Standing there at the museum, I felt grateful to be reminded of all of these things, and to be on a path where we are encouraged to develop the capacity of our Jesus not at the expense of our donkey but to its benefit. Mevlana says, “The donkey is made lean by a strong rider.” Sheikh Kabir often reminds us that we are not trying to kill the ego, but only train it to become a helpful servant.

The human being is understood to be the macrocosm of the Universe in our tradition, whose body shares in the sacredness and perfection of the rest of creation. Just as the mosque resembles the human faculty of worship, with a dome for a head, windows for eyes and minarets for ears, the body is our road of pilgrimage.

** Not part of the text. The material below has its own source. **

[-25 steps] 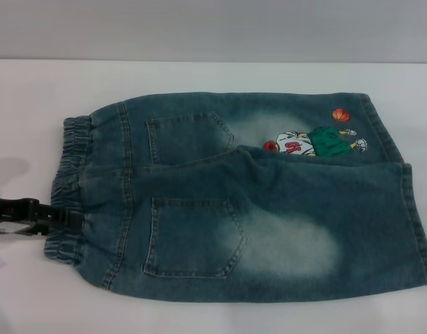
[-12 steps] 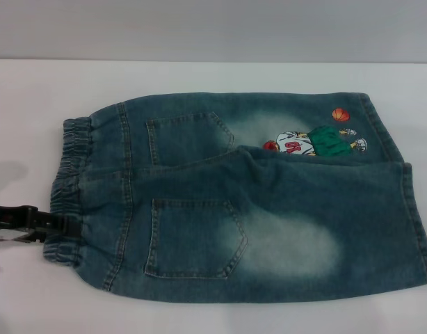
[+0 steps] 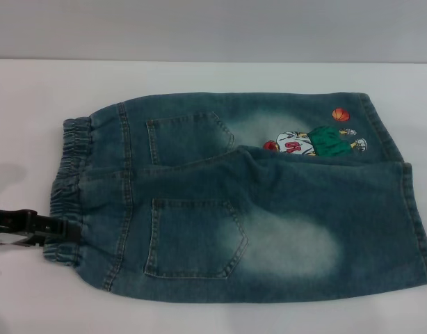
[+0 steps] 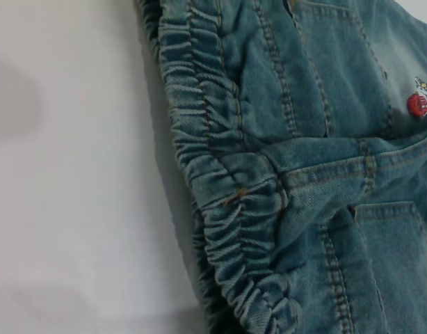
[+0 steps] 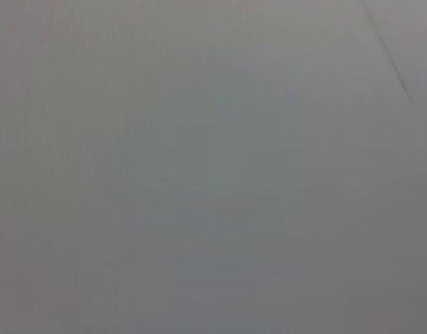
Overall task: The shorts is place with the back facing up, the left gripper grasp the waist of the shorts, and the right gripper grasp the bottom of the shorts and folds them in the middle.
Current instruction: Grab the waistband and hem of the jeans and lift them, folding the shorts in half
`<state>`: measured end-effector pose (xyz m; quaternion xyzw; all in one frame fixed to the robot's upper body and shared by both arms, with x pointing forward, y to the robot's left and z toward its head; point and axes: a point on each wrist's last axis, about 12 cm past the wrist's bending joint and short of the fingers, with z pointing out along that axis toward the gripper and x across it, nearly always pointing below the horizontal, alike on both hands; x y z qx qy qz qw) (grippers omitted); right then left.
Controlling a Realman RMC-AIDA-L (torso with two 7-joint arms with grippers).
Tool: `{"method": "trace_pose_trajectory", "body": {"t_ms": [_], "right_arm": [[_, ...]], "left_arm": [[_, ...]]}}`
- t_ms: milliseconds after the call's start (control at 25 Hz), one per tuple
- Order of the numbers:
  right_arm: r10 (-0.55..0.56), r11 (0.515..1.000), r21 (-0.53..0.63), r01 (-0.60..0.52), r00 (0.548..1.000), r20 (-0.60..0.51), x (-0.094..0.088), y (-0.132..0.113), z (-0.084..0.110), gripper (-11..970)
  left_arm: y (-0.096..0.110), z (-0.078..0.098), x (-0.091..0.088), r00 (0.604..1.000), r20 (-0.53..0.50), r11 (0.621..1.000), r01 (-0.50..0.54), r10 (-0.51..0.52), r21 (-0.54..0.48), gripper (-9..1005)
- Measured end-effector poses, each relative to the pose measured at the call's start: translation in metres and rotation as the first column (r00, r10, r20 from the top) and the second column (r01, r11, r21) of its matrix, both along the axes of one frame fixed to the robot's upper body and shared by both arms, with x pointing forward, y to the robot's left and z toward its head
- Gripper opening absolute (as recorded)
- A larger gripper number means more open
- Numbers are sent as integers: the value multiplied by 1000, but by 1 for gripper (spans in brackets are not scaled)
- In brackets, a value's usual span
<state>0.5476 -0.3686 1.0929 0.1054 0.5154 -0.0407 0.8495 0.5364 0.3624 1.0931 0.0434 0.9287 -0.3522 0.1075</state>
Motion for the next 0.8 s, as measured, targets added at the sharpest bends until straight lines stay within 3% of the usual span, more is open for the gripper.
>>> {"method": "trace_pose_trajectory", "body": {"t_ms": [800], "right_arm": [[5,1000,6,-5,1000,-14,5,2,0,470]], "left_arm": [[1,-1,-5,1000,-7,1000,13,-13,-10,637]]}}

Some Sufi orders focus on cultivating the body’s subtle capacities as part of spiritual development, while we in the Mevlevi order have the sema ceremony to find a way into higher dimensions through the body’s movement in space. Revolving around an empty center, we come into alignment with every atom in the universe that is whirling around the Heart of Being, and thus arrive at the Kaaba of our own heart.

Mevlana picks up this theme in the sixth book of the Masnavi, whose theme is the self which has gone through all the struggles of false sovereignty and is on its way to finding contentment in true servanthood. He says:

O body that has become the spirit’s dwelling place,
enough is enough:
how long can the Sea abide in a water-skin?
O you who are a thousand Gabriels
in the form of a human being,
O you who are many messiahs inside Jesus’ donkey,
O you who are a thousand Kaabas
concealed in a house of prayer,
O you who cause ‘ifrit and devil to fall into error,
you are the spaceless object of worship in space;
you destroy the devil’s business,
for they say, “How should I pay homage to this clay?
How should I bestow on a mere form
a title signifying obedience?”
This human being is not form: rub your eye well,
so that you may behold in him
the radiance of the light of God’s glory!

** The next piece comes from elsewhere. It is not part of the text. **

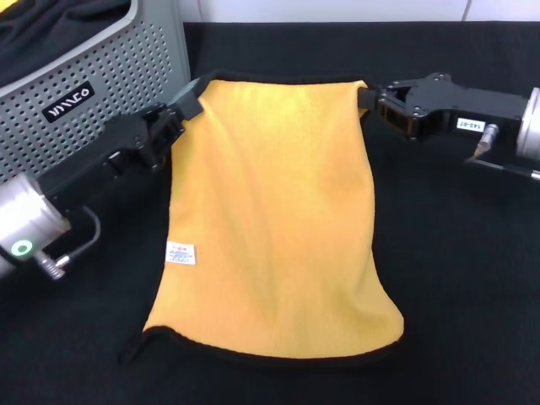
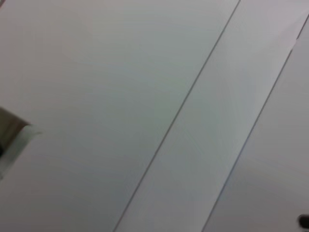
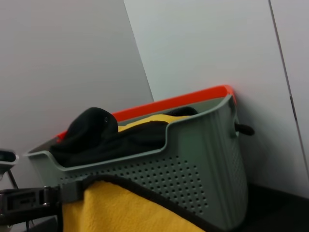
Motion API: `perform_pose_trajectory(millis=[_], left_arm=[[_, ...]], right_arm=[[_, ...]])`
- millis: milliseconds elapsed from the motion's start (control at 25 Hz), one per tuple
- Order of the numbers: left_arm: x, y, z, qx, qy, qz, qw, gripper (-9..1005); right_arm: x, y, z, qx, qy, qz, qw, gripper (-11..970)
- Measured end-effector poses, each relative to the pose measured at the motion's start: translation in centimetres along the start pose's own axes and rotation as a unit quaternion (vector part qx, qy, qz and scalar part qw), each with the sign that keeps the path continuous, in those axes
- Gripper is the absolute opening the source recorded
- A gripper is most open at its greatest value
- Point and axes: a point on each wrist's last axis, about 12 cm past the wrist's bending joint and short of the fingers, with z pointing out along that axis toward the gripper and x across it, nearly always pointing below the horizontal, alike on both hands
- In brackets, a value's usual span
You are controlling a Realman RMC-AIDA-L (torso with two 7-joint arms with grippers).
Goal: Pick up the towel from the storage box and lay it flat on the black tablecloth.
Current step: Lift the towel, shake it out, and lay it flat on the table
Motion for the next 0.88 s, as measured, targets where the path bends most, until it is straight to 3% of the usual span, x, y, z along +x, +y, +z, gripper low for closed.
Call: perform_pose_trajectory(millis=[880], left_arm=[[1.2, 2.5, 4.6, -0.109, 0.013, 0.044, 0.993, 40]], right_arm=[[-0.4, -2.4, 4.1, 0.098, 0.081, -0.034, 0.991, 13]])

Mathnawi: VI, 4583-4588, translated by R.A. Nicholson

If we could really see (“rub your eye well”) we would see that the Beloved is in love with us. And if we knew that, we wouldn’t give our attention to any lessor suitors, whether in body or in spirit.

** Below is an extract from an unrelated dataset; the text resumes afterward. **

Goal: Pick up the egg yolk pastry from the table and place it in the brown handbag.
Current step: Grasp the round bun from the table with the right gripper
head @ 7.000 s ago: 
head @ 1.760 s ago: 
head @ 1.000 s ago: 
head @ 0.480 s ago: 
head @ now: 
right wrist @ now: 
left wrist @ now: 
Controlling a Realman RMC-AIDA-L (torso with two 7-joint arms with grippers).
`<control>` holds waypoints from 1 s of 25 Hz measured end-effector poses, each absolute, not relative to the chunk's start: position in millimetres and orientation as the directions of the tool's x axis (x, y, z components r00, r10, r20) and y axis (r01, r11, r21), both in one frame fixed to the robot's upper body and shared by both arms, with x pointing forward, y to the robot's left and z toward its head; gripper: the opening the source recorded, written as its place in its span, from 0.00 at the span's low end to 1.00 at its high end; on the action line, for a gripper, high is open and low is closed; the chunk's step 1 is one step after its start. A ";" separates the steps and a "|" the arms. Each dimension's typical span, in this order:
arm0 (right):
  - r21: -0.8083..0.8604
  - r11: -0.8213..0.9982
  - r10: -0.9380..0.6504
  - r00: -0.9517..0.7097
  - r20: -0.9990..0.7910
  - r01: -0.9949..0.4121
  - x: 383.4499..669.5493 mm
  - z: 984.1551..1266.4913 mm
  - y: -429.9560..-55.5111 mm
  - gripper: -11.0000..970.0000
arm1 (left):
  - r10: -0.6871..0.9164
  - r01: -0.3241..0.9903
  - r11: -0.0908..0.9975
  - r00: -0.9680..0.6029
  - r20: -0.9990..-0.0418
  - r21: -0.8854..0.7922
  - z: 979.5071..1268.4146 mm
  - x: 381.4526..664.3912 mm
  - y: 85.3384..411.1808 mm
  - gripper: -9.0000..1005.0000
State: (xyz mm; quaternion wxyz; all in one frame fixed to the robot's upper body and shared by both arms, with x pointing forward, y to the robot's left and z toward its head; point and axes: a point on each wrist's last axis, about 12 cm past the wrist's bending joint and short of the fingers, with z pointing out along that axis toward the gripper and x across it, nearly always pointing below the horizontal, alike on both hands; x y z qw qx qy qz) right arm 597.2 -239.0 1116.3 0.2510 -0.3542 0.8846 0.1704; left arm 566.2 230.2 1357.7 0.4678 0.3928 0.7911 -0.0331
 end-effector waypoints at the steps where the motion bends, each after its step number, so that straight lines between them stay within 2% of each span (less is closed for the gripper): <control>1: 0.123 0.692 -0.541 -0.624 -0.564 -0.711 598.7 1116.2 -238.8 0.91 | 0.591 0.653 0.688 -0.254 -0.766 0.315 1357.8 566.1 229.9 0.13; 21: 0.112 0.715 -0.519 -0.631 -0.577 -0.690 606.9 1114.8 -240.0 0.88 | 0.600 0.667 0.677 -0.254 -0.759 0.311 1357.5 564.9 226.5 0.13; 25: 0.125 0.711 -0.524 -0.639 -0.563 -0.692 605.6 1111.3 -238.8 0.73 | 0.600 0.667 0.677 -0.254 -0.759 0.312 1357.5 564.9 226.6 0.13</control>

As well as the injunction to wake up from the sleep of unconscious embodiment, in this passage I hear an invitation: to sharpen our spiritual perception to see the Light behind all forms and especially to see  the Divine intelligence shining out of the human being. To remember, or zhikrallah as a verb, is to know yourself and know your Lord (Rabb, Sustainer).

The opportunity on our path is to first go beyond the conventional construction of being a good person who follows the rules and does the right things, then to transcend the identity of being a spiritual person who understands the inner meaning of the external prayers and rituals, to finally become bewildered in Love.

The great Sufi philosopher Ibn Arabi wrote: “In the end I saw my journey was entirely in myself – and when I came to the presence of my Lord I saw that I was only servanthood, without a trace of sovereignty.”